Determining the influence of variable additive, filler, and dye concentrations in plastics on their fluorescence behavior via spectrometry and FD-FLIM

Microplastic (MP) pollutes our terrestrial and aquatic ecosystems due to their uncontrolled discharge into our environment. The analysis of MP contamination is still a challenge, although significant improvements are made for different environmental matrices. Using mass-based particle analysis methods such as thermal extraction and desorption-gas chromatography/mass spectroscopy (GC/MS) or pyrolysis GC/MS, essential parameters such as the MP's morphology, size, and shape cannot be obtained, which are indispensable to assess the hazard of the respective particles. Raman, micro-Fourier transform infrared, and attenuated total reflectance spectroscopy are particle-based analysis methods, which are time-consuming due to the high purification effort. Thus, novel, reliable, and time-efficient methods for MP analysis are required. Previously, studies showed the potential of frequency domain fluorescence lifetime imaging microscopy (FD-FLIM) to identify plastics' type, shape, size, and morphology, and distinguishing these from natural materials. However, only pure plastic granules were investigated, omitting that commodity plastics accumulating in our environment contain various additive, filler, or dye concentrations. To circumvent the dependency of additive, filler, and dye concentrations, we investigated the fluorescence spectra and lifetimes of three plastic types, individually composed with two fillers, three additives, and two dyes in six different concentrations.

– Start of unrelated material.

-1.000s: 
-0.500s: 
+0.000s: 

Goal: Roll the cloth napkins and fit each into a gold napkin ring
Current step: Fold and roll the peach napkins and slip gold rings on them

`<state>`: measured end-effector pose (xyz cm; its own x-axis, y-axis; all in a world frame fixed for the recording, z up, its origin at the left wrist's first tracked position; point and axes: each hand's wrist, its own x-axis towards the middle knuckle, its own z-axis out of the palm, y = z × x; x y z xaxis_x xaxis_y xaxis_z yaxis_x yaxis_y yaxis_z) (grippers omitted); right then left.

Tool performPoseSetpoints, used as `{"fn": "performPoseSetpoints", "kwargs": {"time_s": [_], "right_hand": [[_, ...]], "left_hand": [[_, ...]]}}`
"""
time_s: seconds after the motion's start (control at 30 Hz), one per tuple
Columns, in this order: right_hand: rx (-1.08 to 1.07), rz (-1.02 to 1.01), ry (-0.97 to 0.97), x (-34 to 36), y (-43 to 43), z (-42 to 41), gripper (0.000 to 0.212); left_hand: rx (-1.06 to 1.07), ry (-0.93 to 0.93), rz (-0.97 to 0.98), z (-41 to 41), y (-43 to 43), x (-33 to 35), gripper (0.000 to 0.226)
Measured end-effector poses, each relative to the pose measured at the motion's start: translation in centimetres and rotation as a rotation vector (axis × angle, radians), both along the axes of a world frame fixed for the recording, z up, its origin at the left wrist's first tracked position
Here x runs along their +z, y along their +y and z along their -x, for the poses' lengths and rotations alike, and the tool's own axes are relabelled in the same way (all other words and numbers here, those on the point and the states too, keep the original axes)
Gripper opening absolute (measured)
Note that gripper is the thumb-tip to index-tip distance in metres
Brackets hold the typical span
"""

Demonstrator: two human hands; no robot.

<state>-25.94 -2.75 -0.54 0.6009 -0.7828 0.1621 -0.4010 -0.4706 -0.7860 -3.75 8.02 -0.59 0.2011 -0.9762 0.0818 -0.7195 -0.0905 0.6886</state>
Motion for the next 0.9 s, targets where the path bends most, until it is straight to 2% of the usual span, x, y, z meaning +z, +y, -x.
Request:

We heuristically modeled the dependency of the concentration on plastics' fluorescence lifetime using a logarithmic model with a high correlation and showed that identifying the plastic types is hardly possible when fillers, additives, or dyes are added in various concentrations because of their superimposing fluorescence lifetimes. However, further research has to be conducted to investigate different emission states of fluorescence to optimize the FD-FLIM method, as only one excitation wavelength and emission band was used for the investigations.